ホームセンターチェーン大手の株式会社コメリ(本社:新潟市南区、代表取締役社長:捧雄一郎)は30日、全国のコメリ各店舗において、2025年6月1日より「PayPay」や「d払い」「楽天Pay」など主要なスマートフォンコード決済サービスの運用を開始すると発表した。対象は「コメリパワー」「コメリハード&グリーン」「コメリPRO」「アテーナ」の全店舗で、グループ全体での本格導入となる。

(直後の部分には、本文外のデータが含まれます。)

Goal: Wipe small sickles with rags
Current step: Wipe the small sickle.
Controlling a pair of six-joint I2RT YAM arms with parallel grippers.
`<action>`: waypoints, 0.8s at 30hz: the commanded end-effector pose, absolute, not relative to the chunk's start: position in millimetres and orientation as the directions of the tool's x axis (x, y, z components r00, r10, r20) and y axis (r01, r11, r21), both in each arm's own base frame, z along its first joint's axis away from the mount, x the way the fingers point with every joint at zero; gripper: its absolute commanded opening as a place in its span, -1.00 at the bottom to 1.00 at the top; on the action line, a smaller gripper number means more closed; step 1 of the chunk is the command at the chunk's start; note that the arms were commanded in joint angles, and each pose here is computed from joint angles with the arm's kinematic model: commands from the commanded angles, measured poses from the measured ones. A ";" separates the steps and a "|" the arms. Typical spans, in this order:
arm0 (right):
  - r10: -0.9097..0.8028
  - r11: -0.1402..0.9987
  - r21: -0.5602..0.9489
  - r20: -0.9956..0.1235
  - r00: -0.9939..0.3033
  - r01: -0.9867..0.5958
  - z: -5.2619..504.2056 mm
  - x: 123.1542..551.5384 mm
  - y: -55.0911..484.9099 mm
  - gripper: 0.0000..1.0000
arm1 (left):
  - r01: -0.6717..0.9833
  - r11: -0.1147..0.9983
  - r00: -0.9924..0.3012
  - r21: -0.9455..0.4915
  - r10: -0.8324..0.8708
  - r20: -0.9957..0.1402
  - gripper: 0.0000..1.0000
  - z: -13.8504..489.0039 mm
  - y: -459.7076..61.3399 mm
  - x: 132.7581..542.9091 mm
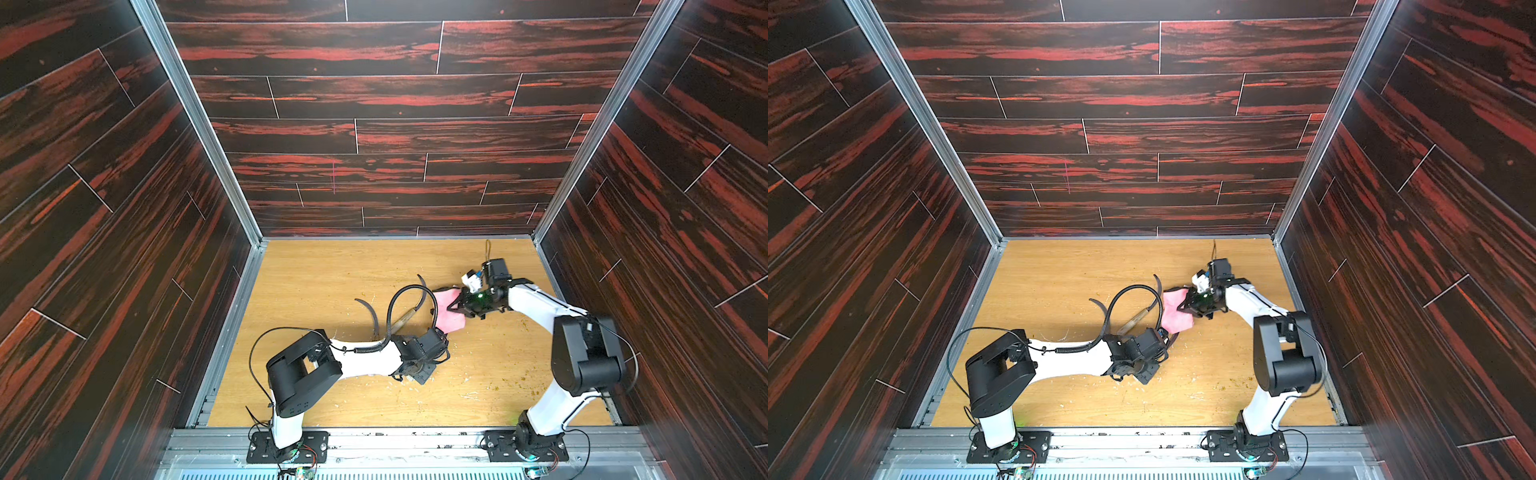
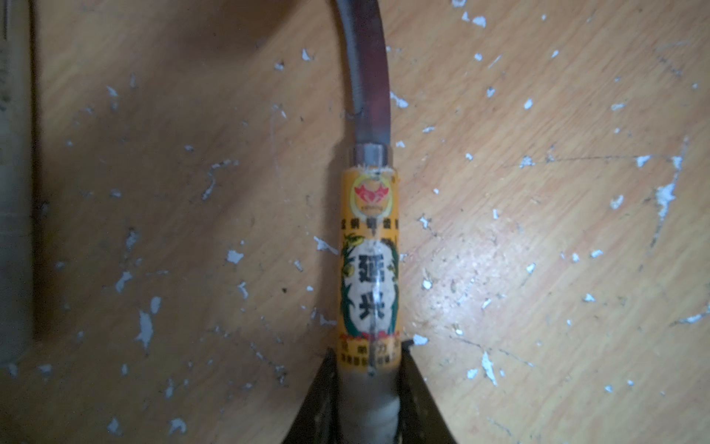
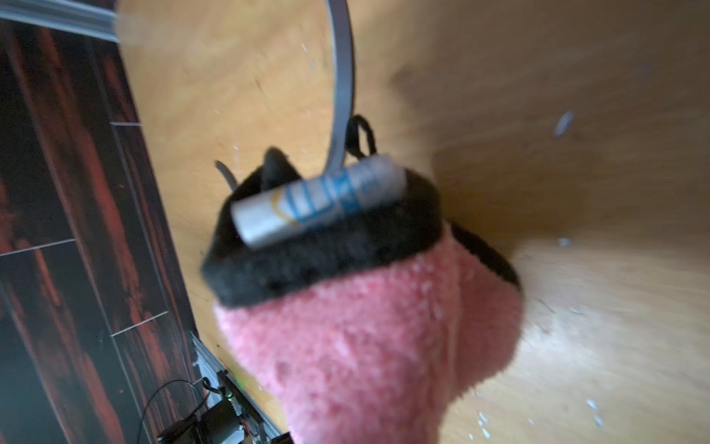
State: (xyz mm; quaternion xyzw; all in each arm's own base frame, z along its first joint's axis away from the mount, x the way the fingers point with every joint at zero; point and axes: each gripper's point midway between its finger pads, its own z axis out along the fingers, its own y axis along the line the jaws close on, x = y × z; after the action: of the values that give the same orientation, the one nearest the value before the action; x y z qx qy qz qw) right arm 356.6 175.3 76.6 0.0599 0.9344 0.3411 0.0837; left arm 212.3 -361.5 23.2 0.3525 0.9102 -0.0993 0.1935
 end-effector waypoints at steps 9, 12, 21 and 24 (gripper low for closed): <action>0.177 0.700 0.714 -0.161 -0.971 0.009 88.5 395.3 196.8 -1.00 | 0.736 0.662 -0.613 -0.143 0.561 -0.557 -0.80 73.3 -377.7 204.6; 0.177 0.658 0.753 -0.177 -0.968 -0.017 106.8 411.1 205.2 -1.00 | 0.746 0.641 -0.611 -0.180 0.553 -0.566 -0.81 74.3 -378.6 196.5; 0.215 0.692 0.721 -0.245 -0.945 -0.030 134.3 435.4 195.0 -1.00 | 0.740 0.655 -0.628 -0.151 0.592 -0.505 -0.81 53.9 -371.1 194.3; 0.237 0.689 0.724 -0.265 -0.935 -0.030 143.7 434.0 187.2 -1.00 | 0.739 0.657 -0.630 -0.150 0.596 -0.497 -0.81 49.4 -371.4 194.3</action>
State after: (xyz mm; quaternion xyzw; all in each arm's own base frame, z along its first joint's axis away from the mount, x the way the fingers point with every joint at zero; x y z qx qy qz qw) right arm 437.0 196.7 140.7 0.0428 0.9013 0.3959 0.1704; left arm 196.8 -370.1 52.3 0.3674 0.8878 -0.1765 0.2139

同社ではこれまで、自社決済アプリ「コッコPay(コッコペイ)」を2022年より展開していたが、今回の拡充により、より多様なキャッシュレス決済に対応。新たにPayPay、d払い、楽天Pay、auPAY、およびSmart Code対応サービスが利用可能となり、地域住民や現場作業従事者など幅広い層の利用利便性が向上する見通しだ。
コメリは今回の導入について「お客様の利便性と満足度のさらなる向上を目的としたもので、買い物環境の一層の改善を図る」としている。

地域密着型の“ライフライン”企業として
1962年創業の同社は、建材・資材から園芸用品までを幅広く取り扱い、全国47都道府県で1228店舗(2025年4月末時点)を展開。人口密度の低い地域にも出店し、地域住民の生活インフラを支える「ライフライン」としての存在感を高めてきた。

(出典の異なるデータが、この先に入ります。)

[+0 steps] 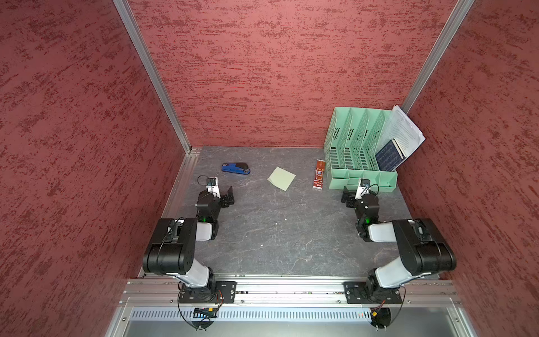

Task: Fold the square paper along the opposite sides
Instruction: Pick up the paper from the center of the board.

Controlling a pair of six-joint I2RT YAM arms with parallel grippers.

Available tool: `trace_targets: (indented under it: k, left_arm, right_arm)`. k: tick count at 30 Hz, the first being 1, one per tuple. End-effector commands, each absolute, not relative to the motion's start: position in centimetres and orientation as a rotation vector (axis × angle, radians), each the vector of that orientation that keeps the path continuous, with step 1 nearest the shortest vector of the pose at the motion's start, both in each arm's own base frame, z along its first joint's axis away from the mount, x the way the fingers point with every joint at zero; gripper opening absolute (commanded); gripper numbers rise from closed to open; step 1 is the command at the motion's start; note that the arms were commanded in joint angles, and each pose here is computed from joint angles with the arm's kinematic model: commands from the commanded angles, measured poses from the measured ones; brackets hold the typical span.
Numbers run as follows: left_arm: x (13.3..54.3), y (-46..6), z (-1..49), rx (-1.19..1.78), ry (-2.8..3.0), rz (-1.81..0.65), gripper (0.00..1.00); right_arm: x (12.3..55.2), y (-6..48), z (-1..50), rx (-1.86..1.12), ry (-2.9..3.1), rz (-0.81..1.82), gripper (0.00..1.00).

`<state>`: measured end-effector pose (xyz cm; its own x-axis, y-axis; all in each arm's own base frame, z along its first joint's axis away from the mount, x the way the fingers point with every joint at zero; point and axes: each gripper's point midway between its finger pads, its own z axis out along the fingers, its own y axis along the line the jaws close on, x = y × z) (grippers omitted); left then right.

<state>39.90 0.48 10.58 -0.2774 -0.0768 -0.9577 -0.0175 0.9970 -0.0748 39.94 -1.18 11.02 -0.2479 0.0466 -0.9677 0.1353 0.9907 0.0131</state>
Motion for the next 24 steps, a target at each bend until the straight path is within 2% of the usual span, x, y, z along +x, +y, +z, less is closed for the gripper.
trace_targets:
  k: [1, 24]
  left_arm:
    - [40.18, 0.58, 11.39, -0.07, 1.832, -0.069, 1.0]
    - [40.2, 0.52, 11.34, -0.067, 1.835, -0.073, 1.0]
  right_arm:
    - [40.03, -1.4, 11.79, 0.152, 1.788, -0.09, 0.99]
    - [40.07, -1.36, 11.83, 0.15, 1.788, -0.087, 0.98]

独自の物流・販売システムを駆使し、地域に必要な商品を安定供給する体制を構築。今後も「地域の暮らしを明るくするハブ」として、利便性と価格競争力を両立した店舗運営を目指す。
今後のキャッシュレス化の進展に伴い、地方に根ざした大手流通チェーンの取り組みが、全国規模の購買行動にも変化をもたらす可能性がある。コメリの取り組みは、単なる決済手段の追加にとどまらず、地域経済とデジタル化の接点として注目される。